Lori was dead and there wasn't anything that could be done about it. She resolved herself to bury that grief down deep and never touch it again.

Ivy caught side of Rick's eyes and saw unsteadiness pass over him. He wasn't that man sitting with a romance book about cowboys anymore. She wasn't even sure what had happened to that book but Rick was different now, strung out tight with a new loss.

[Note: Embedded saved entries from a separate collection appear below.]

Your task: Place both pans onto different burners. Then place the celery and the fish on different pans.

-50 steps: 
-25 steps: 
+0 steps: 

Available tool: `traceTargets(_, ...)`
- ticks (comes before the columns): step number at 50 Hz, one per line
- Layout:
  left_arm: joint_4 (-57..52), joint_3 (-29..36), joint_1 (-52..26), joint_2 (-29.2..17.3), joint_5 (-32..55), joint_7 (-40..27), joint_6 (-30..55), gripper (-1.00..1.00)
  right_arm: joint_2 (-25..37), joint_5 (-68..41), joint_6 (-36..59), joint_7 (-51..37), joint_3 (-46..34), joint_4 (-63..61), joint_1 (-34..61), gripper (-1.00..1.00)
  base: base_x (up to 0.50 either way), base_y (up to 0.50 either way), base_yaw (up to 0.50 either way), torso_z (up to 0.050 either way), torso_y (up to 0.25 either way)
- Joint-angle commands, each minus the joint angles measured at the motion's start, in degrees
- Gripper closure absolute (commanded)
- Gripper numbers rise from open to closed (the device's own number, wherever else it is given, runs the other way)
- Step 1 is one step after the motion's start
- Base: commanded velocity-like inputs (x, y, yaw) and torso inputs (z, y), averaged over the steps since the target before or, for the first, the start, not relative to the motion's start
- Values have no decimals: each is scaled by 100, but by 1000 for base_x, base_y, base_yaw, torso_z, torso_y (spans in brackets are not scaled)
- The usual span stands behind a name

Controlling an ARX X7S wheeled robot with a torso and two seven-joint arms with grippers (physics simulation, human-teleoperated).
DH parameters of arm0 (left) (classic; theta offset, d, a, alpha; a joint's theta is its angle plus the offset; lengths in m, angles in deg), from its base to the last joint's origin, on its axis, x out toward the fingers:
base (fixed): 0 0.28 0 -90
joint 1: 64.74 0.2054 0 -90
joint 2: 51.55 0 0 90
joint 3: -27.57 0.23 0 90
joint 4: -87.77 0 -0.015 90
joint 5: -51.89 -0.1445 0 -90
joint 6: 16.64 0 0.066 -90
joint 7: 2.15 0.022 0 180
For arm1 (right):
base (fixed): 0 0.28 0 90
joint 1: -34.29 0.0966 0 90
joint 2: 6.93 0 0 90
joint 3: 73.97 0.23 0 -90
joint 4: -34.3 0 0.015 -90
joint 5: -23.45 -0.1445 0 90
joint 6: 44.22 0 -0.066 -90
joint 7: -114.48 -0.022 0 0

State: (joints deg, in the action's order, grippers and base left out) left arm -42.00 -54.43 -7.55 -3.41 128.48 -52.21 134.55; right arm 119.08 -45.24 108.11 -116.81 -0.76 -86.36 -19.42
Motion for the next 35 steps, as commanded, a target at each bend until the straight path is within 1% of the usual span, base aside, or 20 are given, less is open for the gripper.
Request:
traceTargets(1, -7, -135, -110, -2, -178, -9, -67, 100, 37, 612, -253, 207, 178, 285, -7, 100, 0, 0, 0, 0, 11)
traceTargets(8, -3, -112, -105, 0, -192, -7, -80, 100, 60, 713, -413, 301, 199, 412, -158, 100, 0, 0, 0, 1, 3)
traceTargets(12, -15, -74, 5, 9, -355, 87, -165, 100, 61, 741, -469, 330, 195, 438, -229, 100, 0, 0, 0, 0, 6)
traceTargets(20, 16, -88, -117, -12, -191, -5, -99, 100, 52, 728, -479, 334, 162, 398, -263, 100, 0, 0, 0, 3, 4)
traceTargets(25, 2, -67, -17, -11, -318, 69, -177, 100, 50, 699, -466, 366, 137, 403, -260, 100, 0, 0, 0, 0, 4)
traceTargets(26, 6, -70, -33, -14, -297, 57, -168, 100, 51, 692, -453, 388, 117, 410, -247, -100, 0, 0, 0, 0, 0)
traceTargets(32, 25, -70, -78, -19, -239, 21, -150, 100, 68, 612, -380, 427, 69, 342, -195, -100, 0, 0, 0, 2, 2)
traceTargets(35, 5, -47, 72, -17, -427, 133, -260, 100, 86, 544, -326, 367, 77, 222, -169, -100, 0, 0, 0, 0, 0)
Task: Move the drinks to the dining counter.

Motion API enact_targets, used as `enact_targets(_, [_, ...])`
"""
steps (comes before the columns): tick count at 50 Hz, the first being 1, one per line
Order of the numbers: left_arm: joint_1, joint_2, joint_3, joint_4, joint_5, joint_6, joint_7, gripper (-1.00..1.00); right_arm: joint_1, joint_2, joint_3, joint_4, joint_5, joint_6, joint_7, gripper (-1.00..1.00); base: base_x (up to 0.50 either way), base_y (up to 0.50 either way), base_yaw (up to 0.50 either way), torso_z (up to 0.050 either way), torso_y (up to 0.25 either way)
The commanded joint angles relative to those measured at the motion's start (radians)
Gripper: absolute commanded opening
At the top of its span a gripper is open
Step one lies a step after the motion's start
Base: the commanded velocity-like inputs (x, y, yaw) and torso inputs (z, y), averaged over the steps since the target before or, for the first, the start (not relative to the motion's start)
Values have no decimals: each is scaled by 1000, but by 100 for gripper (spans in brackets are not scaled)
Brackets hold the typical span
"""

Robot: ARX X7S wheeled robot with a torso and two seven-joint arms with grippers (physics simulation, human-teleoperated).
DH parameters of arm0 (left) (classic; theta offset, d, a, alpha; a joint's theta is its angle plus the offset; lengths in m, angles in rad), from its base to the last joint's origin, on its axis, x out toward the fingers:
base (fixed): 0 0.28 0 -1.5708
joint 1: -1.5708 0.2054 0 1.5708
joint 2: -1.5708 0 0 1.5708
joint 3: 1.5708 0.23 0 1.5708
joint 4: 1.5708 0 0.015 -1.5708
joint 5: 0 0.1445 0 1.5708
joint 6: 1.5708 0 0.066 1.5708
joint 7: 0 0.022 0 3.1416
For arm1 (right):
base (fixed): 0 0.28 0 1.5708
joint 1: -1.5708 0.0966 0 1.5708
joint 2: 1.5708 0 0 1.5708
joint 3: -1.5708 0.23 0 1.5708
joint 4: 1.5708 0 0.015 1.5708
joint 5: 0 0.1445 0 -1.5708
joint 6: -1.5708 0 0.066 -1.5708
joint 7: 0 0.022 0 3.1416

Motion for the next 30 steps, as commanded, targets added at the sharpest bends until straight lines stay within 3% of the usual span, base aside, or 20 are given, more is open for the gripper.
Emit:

"You three gets the fence. Too many pile up, we got ourselves a problem," Daryl called out. In her mind she wondered what was the point of it all. If the fences weren't strong enough to hold themselves up, what was the point of dying for a cage? Ivy pulled out her switch blade and dutifully flipped the knife out, catching light on the metal. Daryl had shown her how to sharpen it carefully herself but usually she would find it already done when she wasn't looking.

He had given her a tool for survival but seemed to like the process of sharpening blades, in giving her a knife ready for use from his own hand.

Rick's face had gone white, and his eyes were wide. Maggie called out for him to stop when he grabbed up an axe and took off into one of the entrances of the prison.